The other night I caught a fragment of the cartoon “Family Guy”, which as far as I can tell is about a guy who works for the CIA and whose family has a pet alien which they have to hide from everyone. In this particular episode, the family has been transferred to Saudi Arabia, where they have a series of adventures which leads to them all being sentenced to execution. Just as the Saudis are going to start pelting them with stones, someone’s cell phone goes off and the execution is postponed while the Saudis all dig out their cell phones to see whose it is. Boy did they get that one right. I guess the Arabs just can’t go to an execution without their cellphones.

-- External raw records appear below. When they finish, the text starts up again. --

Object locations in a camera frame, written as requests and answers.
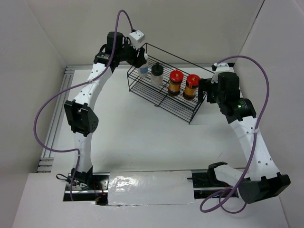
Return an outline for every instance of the black cap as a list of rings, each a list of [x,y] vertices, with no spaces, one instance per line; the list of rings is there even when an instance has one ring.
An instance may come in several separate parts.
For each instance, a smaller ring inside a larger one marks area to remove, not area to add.
[[[160,63],[156,63],[155,65],[152,66],[151,73],[154,76],[161,76],[163,74],[163,66],[160,65]]]

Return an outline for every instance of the sauce jar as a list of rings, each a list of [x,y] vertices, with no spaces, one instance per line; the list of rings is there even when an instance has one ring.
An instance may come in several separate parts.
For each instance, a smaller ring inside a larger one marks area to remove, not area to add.
[[[169,79],[169,88],[168,88],[168,94],[171,96],[177,96],[180,94],[181,90],[181,83],[184,78],[184,74],[179,70],[173,70],[170,73],[170,79]]]
[[[186,88],[182,94],[185,100],[190,101],[195,98],[196,89],[199,87],[200,77],[197,75],[189,75],[186,81]]]

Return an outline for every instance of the gray wall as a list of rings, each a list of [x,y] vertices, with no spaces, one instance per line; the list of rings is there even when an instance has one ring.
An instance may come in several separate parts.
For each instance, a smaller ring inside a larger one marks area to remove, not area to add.
[[[28,0],[68,64],[91,64],[125,9],[147,41],[196,63],[238,54],[263,0]],[[130,32],[124,15],[119,30]]]
[[[304,6],[303,0],[298,3]],[[298,3],[266,0],[241,51],[261,63],[269,76],[269,105],[261,131],[275,163],[291,178],[280,199],[292,228],[304,226],[304,12]],[[244,96],[259,112],[266,90],[263,75],[247,60],[238,60],[235,70]]]
[[[0,226],[8,228],[42,151],[33,137],[35,114],[60,89],[65,64],[25,1],[0,1],[0,21]],[[40,118],[43,140],[53,109]]]

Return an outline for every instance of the table surface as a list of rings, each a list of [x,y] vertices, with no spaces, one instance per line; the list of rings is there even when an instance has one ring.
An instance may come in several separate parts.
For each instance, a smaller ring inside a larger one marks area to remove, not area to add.
[[[185,72],[210,78],[203,69]],[[190,125],[128,90],[127,68],[118,68],[101,91],[94,112],[99,125],[92,139],[94,172],[207,169],[225,161],[246,165],[241,145],[217,104],[204,102]],[[75,71],[72,85],[85,81],[90,70]],[[81,89],[74,89],[69,100]],[[73,133],[63,119],[55,148],[74,147]],[[56,154],[52,172],[69,172],[73,154]]]
[[[204,78],[212,76],[197,68],[184,70]],[[100,121],[92,140],[94,172],[206,169],[218,161],[225,161],[233,167],[245,166],[240,143],[216,104],[203,103],[188,125],[129,93],[126,71],[116,69],[95,105]],[[76,71],[73,84],[85,81],[89,73],[90,70]],[[79,91],[71,91],[69,99],[72,100]],[[56,148],[73,148],[73,134],[65,118],[56,138]],[[181,205],[119,207],[96,206],[88,201],[63,202],[66,184],[57,180],[55,174],[70,172],[73,160],[71,153],[56,154],[51,173],[28,176],[14,228],[288,227],[278,197],[248,205],[236,215],[227,214],[222,209],[201,213],[202,200]],[[217,199],[211,199],[204,208],[217,203]],[[238,210],[243,203],[241,199],[231,198],[225,207]]]
[[[278,197],[247,205],[239,214],[222,209],[201,213],[202,200],[183,205],[96,206],[93,202],[63,202],[65,182],[52,173],[32,173],[19,204],[13,228],[288,228]],[[207,201],[204,208],[218,203]],[[225,208],[238,210],[241,199]]]

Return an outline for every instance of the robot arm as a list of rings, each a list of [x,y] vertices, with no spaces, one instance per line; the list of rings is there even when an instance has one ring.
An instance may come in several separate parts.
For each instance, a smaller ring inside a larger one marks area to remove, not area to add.
[[[229,125],[236,133],[247,161],[249,160],[254,133],[257,141],[253,160],[238,192],[246,203],[277,196],[289,184],[288,175],[281,175],[272,160],[259,129],[254,130],[256,112],[248,99],[241,98],[239,78],[230,72],[227,63],[218,66],[212,79],[202,79],[200,85],[207,92],[207,102],[217,103],[226,116]],[[209,166],[214,179],[235,186],[242,172],[225,162]]]
[[[74,133],[75,148],[80,149],[79,166],[75,173],[75,179],[79,182],[91,185],[93,166],[91,162],[91,141],[93,132],[98,126],[98,117],[94,113],[96,100],[107,82],[112,76],[115,68],[122,61],[127,61],[136,68],[146,63],[144,58],[145,49],[141,46],[144,41],[144,34],[141,31],[133,31],[129,34],[128,39],[124,38],[122,33],[117,33],[115,53],[110,67],[101,77],[93,81],[108,64],[114,41],[114,32],[109,32],[107,44],[103,45],[99,53],[95,56],[93,68],[85,85],[80,93],[72,100],[65,102],[65,112],[68,124]],[[75,153],[75,162],[72,173],[76,168],[78,159]]]

Now the Iraqis have arrested two guards and their supervisor for having cellphones at Saddam’s execution. Never mind that witnesses saw two big-shot governmnet officials recording the doings with their cellphones. Oh, and there were outside agitators who gained entrance to the execution. That’s where all the hubbub came from. Yeah, right. Round up the usual suspects.

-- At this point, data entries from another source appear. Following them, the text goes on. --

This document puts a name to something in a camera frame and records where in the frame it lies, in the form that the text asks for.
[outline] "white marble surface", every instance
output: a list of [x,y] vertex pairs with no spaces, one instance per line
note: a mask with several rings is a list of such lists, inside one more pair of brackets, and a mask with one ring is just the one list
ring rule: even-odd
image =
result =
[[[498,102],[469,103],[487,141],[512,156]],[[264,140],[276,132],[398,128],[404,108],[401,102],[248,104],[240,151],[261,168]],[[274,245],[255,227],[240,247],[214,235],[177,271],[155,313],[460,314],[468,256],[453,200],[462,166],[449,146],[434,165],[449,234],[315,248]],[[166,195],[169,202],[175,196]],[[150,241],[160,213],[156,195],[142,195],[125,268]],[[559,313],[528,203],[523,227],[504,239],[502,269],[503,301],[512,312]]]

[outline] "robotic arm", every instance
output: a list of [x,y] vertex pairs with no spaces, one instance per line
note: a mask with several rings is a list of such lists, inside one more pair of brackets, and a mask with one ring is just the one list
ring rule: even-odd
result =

The most sensible thing was said by the military spokeman:

Caldwell said no Americans were present for the hanging and that the tumultuous execution would have gone differently had the Americans been in charge.

Sounds a bit pompous, like we know the right way to do it. But if you read the statement again, well, they did it their way. Characteristically it was the Brits who broke the story first on BBC News (after the video had already aired on al-Jazeera) and made the biggest fuss. The stuffy, proper, stiff upper lip Brits. And the Americans, well, we like things to have a little decorum, especially something like an execution, so we can think profound thoughts and make moral computations.

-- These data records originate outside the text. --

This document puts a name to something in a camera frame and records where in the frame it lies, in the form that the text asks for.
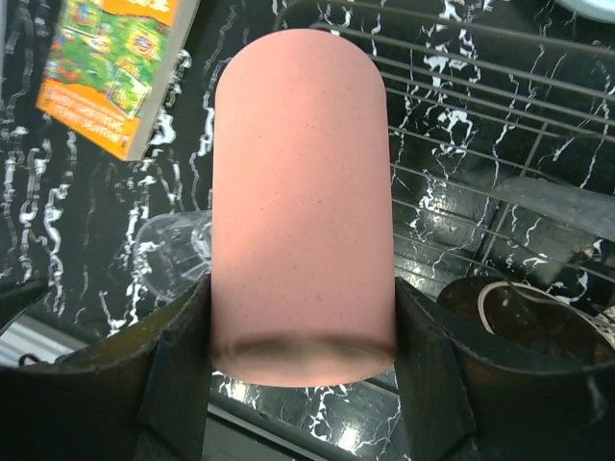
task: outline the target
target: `orange book cover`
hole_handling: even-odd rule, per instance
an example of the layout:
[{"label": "orange book cover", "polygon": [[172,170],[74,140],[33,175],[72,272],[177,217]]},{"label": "orange book cover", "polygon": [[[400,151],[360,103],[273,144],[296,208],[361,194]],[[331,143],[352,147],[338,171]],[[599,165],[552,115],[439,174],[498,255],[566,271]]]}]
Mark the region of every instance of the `orange book cover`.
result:
[{"label": "orange book cover", "polygon": [[65,0],[37,107],[126,159],[179,0]]}]

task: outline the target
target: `metal wire rack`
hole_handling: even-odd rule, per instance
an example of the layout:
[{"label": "metal wire rack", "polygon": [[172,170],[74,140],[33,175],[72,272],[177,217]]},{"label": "metal wire rack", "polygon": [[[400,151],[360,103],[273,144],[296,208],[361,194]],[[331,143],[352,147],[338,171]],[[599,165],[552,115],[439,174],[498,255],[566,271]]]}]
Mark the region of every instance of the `metal wire rack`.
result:
[{"label": "metal wire rack", "polygon": [[[318,17],[307,23],[306,11]],[[342,35],[380,70],[399,275],[432,298],[455,279],[491,275],[553,291],[591,315],[603,312],[615,304],[614,242],[562,226],[495,186],[527,176],[613,194],[608,173],[592,169],[615,143],[608,116],[615,52],[460,19],[300,0],[279,15],[275,30]],[[477,41],[487,45],[480,54]],[[564,152],[572,154],[561,158]],[[606,169],[615,173],[613,165]]]}]

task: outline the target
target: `book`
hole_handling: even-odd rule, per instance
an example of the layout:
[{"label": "book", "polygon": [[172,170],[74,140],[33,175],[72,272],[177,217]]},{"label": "book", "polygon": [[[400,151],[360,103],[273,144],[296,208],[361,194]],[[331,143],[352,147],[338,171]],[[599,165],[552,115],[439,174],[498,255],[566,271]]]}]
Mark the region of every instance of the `book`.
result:
[{"label": "book", "polygon": [[199,0],[64,0],[37,107],[122,160],[147,151]]}]

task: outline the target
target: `pink cup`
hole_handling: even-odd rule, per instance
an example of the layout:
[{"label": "pink cup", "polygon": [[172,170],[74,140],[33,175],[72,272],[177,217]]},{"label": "pink cup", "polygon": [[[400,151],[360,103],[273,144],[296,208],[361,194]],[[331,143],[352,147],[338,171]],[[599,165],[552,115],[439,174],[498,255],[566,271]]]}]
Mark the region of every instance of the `pink cup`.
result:
[{"label": "pink cup", "polygon": [[215,95],[212,361],[243,381],[335,385],[396,350],[384,85],[350,41],[289,30]]}]

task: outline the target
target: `clear drinking glass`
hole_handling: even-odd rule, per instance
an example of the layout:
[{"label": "clear drinking glass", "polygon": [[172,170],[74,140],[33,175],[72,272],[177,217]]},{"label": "clear drinking glass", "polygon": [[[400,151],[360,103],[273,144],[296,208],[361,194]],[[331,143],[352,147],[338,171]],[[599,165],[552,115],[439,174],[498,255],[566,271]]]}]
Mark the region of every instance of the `clear drinking glass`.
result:
[{"label": "clear drinking glass", "polygon": [[211,211],[161,214],[138,231],[135,269],[155,296],[171,302],[211,270]]}]

But the Arabs? They just like to run right out and embrace life. None of our sterile, impersonal, push-button culture for them. No, the Arabs engage. While Americans get sticky about little details like waterboarding, Saddam’s regime engaged in drilling through people bones with hand drills, and dissolving them in bathtubs with acid. Well, okay, maybe that’s not a real good example. How about their tea rituals? The Arabs are hospitable and never miss a chance to socialize. We have efficiency. They have hiya–life.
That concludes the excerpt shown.